Sozialistische Zeitung |
Sie wusste stets alles, kannte die Pläne und deren Nichteinhaltung, sie wusste um die Verfehlungen und
die verborgenen Wünsche "ihrer" Menschen bestens Bescheid: die Partei. Wollte wer aus der Reihe tanzen, wurde er
besonders fürsorglich beobachtet. Die Partei war Gegenwart und Zukunft zugleich. Nur einmal hat sie sich geirrt. Da ließ sie
urplötzlich die Hüllen fallen, zog sich schnell neue Kleider an und schlug einen Purzelbaum. Anfangs war der Weg sehr steinig und
krumm, auch nicht immer deutlich erkennbar, aber jetzt ist sie fast wieder die alte.Die jüngsten Wahlen haben es bewiesen: die
Geschichte hat doch ihr Gesetz. Es lautet zwar etwas anders - Moderner Sozialismus - aber es ist da und es ist unerschütterlich.
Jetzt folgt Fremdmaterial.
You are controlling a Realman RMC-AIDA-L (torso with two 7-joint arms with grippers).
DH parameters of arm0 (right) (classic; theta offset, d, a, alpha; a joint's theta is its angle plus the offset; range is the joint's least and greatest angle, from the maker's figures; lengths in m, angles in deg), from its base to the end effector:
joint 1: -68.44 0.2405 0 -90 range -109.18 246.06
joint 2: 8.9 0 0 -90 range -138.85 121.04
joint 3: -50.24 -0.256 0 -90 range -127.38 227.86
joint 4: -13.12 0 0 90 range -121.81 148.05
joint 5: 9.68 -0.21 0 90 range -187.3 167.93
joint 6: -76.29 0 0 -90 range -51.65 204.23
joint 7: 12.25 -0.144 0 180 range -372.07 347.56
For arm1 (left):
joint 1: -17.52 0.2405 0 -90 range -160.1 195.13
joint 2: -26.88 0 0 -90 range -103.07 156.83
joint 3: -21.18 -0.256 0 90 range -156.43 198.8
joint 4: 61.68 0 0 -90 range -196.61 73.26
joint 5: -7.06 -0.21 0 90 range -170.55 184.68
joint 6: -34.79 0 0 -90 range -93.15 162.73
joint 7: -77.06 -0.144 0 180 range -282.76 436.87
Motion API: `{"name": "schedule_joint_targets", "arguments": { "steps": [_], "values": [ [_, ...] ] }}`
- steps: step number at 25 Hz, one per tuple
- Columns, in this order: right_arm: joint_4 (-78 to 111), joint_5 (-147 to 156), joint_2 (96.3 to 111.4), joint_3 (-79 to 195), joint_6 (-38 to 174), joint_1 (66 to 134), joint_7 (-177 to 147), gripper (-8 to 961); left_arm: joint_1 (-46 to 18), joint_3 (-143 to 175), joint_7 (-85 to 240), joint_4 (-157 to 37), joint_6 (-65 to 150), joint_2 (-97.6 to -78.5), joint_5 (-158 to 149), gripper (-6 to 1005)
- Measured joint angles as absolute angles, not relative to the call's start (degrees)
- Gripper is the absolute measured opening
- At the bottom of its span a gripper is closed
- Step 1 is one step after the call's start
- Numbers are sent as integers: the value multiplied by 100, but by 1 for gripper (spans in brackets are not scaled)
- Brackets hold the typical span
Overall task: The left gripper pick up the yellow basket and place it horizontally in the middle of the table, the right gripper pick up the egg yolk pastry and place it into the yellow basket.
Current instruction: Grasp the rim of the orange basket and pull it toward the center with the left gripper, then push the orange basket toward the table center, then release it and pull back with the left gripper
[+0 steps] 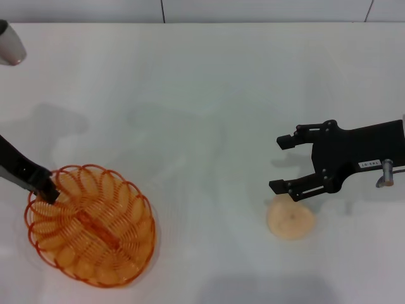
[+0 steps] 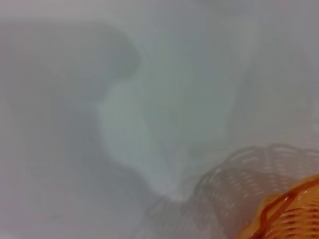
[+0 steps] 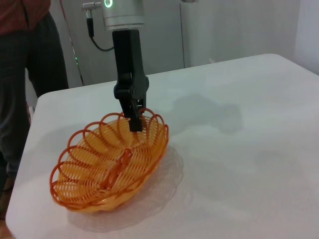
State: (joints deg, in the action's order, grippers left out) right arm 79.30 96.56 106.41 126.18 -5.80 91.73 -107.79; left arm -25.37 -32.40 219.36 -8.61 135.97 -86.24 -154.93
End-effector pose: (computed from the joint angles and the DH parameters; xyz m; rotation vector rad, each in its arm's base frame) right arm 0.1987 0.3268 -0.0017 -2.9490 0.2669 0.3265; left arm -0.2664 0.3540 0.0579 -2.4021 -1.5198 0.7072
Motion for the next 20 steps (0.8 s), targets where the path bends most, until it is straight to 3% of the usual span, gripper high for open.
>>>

Zehn Jahre nach der Wende macht sich die PDS das Geschenk, sich
wiedergefunden zu haben. Zelebriert wird dies auf einer Parteikonferenz Anfang Dezember, die nach eigenen Aussagen die Kader darin
trainieren soll, dass sie sich "der Gesellschaft öffnen", sich auf die kommende Programmdebatte einstimmen und die
Parteireform von oben in Szene setzen. So minutiös ist alles geplant und kalkuliert, dass die Parteiführung jetzt schon weiß,
was aus der Konferenz herauskommen wird. Ein schon verfasster "Fiktiver Bericht über die Bundeskonferenz der PDS, Dezember
1999" enthebt der Mühe, vor Ort, Samstag nachts, einen Abschlußbericht improvisieren zu müssen. So weiß die
Führung jetzt schon, es versammelten sich "rund 500 haupt- und ehrenamtliche Funktionäre der PDS aus dem gesamten
Bundesgebiet" - kein Wunder, ist die Konferenz doch eine geschlossene Veranstaltung und die 200 Teilnehmenden handverlesen.
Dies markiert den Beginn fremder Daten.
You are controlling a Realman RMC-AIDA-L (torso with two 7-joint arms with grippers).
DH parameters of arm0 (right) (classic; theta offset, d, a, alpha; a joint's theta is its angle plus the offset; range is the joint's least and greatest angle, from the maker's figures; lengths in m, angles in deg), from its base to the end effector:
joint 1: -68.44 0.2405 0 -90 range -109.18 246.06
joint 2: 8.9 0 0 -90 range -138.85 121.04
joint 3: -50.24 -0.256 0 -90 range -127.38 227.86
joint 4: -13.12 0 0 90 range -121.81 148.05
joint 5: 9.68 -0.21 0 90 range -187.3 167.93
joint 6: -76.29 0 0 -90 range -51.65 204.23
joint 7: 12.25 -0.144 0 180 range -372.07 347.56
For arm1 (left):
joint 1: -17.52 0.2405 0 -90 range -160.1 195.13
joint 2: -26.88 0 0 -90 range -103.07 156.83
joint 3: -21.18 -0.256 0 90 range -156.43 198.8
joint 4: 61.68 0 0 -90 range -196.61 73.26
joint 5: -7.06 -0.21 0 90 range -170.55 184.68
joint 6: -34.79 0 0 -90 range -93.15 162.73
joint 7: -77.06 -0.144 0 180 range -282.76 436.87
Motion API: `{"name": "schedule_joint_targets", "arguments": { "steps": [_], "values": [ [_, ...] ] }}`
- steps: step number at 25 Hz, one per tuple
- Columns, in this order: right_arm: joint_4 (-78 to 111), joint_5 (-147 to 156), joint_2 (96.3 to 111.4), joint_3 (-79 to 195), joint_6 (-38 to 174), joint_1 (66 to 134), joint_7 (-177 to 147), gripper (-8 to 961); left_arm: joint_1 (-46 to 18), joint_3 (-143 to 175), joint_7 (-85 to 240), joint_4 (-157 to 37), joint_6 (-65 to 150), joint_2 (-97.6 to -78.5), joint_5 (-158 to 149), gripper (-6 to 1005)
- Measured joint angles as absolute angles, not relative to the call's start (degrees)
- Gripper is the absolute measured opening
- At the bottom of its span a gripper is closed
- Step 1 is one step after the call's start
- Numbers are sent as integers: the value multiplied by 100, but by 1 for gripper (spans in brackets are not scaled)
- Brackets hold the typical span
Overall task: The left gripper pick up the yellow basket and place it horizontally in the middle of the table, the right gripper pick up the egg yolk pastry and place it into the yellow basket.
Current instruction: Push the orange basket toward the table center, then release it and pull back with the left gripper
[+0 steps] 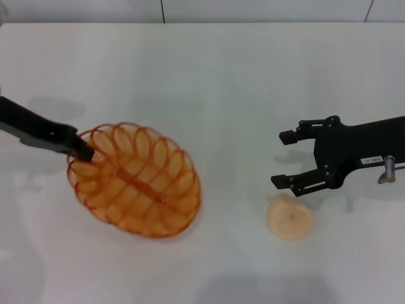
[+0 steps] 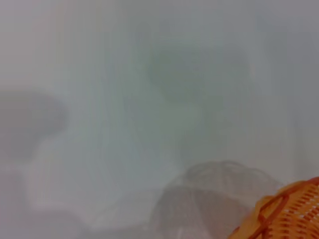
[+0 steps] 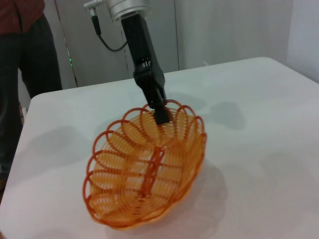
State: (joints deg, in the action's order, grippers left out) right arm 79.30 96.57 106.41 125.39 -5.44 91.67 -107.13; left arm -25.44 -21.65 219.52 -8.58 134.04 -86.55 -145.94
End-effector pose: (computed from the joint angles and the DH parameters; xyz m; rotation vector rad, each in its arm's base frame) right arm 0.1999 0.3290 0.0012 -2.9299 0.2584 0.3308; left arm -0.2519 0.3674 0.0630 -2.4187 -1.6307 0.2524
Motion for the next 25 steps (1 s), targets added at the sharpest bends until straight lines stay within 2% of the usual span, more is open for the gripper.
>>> {"name": "schedule_joint_targets", "arguments": {
  "steps": [13, 25],
  "values": [
    [7922, 9648, 10625, 12530, -602, 9164, -10701, 869, -2400, -1654, 22948, -924, 13018, -8789, -14363, 90],
    [7961, 9648, 10623, 12530, -751, 9186, -10691, 868, -2446, -1662, 23547, -1345, 12608, -8803, -13709, 89]
  ]
}}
"Bisky hielt zur Überraschung der Teilnehmenden keine Rede,
sondern forderte seine Partei auf, den Kredit, den die Wählerinnen und Wähler der PDS gegeben haben ... zu nutzen." Auch
die ausländischen Gäste sind eingereiht: "Anschließend hob der große französische Soziologe Pierre
Bourdieu zu seinem grandiosen Vortrag an ... Während dieses Vortrags wurde manchem Teilnehmer verständlich, wie weit
gespannt und zugleich irdisch [kein Tippfehler!, ak] die Themen der anschließenden Workshops waren."
Auch was in den Arbeitsgruppen diskutiert wurde, weiß die
Parteiführung schon jetzt. Die von André Brie geleitete Arbeitsgruppe zeigte "das starke Bedürfnis", "das
Selbstverständnis der Linken heute zu diskutieren". "Speziell von Seiten der auf regionaler wie auf Kreisebene arbeitenden
Funktionäre wurde die Forderung laut, endlich … praktikable Konzepte für die Reorganisation der Arbeit zu entwickeln … und
diesen Prozess durch Bundes- und Landesvorstände straff zu leiten."
War da nicht was gewesen mit "demokratischem Zentralismus"
und paternalistischem Führungsstil? Die Führung genügt sich selbst und braucht ihre Kader nur noch zur Akklamation.
Passend dazu leitet der Bundesgeschäftsführer das Thema "Parteireform" mit einem Referat ein, das den Titel
trägt: "Fragen an mich und an die Partei". Hat er vielleicht auch die Fragen vorher selber formuliert, damit er sie noch vor der
Konferenz beantworten kann?
Vielleicht wäre es doch einfacher, die Führung
veröffentlichte den Abschlussbericht und verzichtete auf die Konferenz?